■ Your task
Return only the lines from the one containing "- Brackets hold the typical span" to the end of the material, with each one exactly as it appears.

■ The data
• • • • • • •

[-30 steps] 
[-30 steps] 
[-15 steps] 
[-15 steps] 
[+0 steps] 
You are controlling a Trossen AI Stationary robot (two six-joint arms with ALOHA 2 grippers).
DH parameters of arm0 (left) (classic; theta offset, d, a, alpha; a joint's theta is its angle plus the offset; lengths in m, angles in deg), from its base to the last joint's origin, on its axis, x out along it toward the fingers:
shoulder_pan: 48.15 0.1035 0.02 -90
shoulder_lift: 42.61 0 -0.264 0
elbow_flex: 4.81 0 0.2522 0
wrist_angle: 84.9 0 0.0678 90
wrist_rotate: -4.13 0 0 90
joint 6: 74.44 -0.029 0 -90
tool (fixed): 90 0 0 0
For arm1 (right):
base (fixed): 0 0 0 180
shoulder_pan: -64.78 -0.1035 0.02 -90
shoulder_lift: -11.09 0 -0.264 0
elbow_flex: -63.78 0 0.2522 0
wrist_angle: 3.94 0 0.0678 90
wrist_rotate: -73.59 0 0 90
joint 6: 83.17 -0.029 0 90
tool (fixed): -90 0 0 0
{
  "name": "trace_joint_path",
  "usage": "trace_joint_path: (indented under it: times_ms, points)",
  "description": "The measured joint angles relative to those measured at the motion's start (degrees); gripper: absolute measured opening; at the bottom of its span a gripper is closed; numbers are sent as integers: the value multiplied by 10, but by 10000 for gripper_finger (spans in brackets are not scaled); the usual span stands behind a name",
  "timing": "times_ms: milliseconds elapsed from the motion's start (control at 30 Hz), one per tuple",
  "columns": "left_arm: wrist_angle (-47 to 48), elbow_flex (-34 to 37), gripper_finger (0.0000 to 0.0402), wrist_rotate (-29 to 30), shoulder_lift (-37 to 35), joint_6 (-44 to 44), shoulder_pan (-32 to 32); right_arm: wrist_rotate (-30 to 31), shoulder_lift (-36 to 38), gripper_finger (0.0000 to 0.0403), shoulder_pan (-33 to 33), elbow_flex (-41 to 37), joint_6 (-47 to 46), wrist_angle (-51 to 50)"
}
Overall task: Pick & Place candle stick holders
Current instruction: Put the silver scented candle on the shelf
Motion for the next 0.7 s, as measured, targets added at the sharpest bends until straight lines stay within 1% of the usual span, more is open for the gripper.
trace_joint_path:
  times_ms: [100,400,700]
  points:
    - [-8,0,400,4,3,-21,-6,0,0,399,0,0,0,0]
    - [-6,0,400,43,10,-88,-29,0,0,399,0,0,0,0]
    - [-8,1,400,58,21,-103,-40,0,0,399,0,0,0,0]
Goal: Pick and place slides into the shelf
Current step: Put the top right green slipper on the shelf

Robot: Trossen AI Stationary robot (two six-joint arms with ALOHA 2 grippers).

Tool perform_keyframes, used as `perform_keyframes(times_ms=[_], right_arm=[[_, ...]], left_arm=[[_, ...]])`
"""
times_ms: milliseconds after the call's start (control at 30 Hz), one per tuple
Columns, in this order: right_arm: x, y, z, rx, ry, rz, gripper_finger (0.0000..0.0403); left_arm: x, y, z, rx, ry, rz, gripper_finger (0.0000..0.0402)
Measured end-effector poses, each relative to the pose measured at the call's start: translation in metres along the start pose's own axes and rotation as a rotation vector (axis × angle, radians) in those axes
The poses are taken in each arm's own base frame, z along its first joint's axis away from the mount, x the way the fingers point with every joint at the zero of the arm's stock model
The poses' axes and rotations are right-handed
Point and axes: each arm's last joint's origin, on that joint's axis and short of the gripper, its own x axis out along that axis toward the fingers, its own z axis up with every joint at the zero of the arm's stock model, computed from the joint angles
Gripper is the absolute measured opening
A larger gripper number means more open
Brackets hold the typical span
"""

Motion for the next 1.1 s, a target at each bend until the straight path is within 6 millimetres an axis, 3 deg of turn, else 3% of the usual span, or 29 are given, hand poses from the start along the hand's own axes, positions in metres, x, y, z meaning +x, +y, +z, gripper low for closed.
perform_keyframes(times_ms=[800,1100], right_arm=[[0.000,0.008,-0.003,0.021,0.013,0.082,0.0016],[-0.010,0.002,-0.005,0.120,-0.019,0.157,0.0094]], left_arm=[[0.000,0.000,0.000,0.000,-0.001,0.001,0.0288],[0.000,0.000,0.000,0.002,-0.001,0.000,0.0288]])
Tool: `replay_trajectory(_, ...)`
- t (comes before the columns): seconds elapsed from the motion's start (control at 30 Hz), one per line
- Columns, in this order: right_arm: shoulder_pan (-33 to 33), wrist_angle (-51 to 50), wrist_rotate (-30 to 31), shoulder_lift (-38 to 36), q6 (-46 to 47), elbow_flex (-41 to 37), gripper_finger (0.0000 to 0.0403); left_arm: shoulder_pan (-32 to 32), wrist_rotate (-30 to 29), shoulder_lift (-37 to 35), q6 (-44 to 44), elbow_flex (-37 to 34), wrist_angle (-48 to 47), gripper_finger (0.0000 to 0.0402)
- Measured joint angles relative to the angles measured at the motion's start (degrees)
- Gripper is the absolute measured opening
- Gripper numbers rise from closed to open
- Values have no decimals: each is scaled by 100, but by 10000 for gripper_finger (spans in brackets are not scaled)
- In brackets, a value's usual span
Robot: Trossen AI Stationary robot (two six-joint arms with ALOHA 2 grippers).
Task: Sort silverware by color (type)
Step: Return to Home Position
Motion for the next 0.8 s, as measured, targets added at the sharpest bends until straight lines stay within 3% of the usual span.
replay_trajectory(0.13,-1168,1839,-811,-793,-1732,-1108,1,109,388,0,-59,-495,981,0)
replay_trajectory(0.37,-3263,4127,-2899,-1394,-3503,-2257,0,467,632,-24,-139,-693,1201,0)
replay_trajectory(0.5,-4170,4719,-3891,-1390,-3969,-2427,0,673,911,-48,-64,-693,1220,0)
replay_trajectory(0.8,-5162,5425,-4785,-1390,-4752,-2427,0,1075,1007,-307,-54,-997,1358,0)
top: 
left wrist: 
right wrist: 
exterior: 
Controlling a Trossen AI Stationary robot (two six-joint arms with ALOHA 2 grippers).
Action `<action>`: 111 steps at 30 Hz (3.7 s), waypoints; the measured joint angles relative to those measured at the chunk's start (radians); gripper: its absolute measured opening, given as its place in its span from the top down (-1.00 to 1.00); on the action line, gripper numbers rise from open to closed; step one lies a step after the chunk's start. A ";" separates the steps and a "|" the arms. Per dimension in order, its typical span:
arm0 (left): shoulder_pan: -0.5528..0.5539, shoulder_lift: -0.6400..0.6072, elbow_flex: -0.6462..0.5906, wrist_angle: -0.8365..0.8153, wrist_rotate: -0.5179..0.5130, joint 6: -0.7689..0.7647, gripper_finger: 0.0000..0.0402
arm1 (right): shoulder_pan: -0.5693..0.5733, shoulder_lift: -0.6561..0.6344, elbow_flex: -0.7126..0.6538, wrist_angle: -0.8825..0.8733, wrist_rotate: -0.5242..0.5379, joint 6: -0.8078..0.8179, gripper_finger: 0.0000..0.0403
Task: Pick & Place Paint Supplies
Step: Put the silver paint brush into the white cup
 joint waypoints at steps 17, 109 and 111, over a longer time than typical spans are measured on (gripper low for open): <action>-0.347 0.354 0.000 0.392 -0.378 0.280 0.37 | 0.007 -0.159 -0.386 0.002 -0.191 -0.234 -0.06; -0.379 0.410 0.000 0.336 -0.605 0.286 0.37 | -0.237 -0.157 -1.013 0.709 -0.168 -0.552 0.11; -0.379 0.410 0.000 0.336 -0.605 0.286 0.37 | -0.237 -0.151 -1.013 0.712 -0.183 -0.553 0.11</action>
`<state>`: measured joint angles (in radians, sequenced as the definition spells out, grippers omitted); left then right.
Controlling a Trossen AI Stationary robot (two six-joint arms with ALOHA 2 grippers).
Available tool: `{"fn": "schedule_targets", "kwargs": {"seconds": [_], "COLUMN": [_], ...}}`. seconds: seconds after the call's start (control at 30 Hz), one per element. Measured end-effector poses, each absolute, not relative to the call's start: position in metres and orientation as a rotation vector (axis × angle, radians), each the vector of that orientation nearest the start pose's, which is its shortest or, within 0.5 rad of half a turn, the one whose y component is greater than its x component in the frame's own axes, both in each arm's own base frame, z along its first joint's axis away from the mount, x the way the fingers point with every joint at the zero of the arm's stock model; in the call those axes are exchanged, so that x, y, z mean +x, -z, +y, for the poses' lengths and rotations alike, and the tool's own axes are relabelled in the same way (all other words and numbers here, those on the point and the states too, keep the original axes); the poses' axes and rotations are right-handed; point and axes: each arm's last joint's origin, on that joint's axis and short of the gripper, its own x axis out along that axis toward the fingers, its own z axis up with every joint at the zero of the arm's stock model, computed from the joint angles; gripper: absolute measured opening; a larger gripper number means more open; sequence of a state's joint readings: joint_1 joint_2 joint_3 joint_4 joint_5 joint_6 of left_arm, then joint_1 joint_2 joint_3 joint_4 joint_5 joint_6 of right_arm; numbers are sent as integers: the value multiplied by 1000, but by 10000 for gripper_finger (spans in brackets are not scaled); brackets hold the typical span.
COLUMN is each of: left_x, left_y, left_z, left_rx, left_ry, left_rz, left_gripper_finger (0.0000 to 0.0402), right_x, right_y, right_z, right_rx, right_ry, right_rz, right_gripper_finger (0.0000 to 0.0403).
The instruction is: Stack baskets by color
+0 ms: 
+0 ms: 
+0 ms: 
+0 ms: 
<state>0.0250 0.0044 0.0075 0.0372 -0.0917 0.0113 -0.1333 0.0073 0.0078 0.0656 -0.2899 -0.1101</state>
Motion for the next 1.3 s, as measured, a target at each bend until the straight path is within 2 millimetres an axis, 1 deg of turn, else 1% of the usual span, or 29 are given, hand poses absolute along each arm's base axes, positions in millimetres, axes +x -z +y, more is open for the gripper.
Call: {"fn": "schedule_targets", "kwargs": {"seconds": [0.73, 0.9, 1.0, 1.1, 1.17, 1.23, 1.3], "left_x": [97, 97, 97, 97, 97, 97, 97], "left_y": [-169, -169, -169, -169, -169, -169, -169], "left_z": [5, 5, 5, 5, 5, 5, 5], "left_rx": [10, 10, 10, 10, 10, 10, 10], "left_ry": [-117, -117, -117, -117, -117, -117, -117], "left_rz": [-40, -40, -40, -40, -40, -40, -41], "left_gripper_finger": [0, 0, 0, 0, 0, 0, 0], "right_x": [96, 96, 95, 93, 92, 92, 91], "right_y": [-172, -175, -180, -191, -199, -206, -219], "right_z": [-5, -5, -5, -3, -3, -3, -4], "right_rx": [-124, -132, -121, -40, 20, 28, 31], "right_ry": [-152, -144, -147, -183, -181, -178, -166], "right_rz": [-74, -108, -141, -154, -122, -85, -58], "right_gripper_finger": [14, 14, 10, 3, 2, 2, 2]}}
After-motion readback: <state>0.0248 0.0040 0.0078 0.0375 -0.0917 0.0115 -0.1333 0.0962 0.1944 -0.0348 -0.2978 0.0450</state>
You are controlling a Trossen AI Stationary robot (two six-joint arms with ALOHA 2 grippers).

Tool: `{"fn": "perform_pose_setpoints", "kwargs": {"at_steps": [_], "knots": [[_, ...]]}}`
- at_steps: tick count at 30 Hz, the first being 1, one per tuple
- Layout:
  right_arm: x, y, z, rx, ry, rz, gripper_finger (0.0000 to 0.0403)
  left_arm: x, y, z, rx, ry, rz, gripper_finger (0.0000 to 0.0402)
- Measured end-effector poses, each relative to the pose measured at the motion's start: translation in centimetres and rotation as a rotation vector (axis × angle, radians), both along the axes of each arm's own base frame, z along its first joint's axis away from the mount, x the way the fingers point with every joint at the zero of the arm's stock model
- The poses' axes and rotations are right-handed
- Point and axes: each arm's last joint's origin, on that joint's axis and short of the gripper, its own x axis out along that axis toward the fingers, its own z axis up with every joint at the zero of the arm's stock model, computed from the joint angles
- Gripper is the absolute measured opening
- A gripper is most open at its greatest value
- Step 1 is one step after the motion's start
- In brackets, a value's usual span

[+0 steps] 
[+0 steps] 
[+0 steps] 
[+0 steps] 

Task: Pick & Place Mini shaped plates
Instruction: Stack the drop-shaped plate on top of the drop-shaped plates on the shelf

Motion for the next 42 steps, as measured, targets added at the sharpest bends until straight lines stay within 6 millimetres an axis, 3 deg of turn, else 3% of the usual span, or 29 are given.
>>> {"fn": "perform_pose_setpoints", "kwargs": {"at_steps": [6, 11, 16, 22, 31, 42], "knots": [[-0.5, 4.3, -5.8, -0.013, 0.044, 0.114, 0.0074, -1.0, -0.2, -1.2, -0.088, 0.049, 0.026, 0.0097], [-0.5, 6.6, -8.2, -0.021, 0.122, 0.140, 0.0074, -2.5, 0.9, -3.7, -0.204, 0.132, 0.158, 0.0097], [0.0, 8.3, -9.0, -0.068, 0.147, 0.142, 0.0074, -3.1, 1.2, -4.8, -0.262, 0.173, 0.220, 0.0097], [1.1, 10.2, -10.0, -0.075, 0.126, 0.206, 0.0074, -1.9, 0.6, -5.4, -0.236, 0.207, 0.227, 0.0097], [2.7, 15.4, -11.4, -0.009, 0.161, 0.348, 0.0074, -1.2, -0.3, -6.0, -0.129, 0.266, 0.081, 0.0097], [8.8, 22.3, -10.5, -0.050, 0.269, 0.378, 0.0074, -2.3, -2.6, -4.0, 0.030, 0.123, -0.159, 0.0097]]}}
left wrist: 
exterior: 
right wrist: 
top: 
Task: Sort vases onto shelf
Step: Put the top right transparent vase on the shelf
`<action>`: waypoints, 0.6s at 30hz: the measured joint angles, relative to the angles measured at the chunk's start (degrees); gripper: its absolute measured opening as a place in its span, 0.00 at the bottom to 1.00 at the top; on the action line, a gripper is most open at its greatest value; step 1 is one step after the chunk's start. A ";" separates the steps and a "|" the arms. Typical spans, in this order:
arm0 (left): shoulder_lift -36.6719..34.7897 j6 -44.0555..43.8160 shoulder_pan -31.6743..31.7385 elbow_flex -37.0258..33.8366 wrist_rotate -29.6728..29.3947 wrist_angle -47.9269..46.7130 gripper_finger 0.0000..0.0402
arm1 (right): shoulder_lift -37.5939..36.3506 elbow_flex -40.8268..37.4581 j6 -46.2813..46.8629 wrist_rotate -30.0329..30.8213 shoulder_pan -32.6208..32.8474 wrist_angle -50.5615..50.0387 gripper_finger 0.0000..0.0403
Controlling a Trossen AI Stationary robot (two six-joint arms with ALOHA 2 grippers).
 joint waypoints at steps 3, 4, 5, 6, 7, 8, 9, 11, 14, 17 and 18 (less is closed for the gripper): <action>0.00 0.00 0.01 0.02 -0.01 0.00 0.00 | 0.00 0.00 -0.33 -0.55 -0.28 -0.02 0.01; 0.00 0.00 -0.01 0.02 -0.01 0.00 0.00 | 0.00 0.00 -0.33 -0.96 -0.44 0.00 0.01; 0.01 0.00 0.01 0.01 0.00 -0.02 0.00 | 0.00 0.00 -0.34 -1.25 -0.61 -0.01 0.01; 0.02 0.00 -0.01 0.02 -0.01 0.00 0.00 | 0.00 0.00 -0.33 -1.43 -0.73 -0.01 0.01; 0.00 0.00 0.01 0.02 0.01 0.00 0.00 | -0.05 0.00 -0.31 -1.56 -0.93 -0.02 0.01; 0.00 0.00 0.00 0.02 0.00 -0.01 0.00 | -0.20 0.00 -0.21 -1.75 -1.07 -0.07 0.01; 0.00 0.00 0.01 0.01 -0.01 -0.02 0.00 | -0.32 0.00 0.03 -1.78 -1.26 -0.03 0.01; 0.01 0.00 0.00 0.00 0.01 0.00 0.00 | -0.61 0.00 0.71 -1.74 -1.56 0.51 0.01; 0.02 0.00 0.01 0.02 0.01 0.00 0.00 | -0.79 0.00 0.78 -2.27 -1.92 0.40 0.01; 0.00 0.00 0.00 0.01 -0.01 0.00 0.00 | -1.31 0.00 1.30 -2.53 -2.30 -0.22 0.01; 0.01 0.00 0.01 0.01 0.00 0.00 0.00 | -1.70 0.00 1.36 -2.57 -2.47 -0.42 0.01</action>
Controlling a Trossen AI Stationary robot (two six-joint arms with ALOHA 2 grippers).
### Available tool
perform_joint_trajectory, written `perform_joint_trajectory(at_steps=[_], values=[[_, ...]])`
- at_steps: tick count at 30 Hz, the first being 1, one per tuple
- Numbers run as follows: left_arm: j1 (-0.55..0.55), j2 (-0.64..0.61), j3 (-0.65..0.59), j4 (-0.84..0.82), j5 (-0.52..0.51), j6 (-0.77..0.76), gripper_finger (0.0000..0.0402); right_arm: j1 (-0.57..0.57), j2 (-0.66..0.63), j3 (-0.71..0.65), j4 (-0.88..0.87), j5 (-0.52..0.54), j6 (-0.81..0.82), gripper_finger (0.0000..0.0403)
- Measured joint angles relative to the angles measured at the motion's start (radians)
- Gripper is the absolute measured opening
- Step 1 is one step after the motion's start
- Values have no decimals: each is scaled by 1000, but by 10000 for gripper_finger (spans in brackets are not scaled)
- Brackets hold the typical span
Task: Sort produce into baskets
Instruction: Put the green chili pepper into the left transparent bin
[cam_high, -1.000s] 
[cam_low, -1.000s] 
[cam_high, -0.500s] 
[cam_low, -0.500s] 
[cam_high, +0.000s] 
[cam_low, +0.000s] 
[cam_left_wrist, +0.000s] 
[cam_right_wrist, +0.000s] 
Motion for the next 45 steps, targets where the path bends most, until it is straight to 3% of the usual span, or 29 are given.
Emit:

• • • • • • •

■ Response below
- Brackets hold the typical span
Task: Sort produce into baskets
Instruction: Put the green chili pepper into the left transparent bin
[cam_high, -1.000s] 
[cam_low, -1.000s] 
[cam_high, -0.500s] 
[cam_low, -0.500s] 
[cam_high, +0.000s] 
[cam_low, +0.000s] 
[cam_left_wrist, +0.000s] 
[cam_right_wrist, +0.000s] 
Motion for the next 45 steps, targets where the path bends most, until it is straight to 3% of the usual span, or 29 are given.
Emit:

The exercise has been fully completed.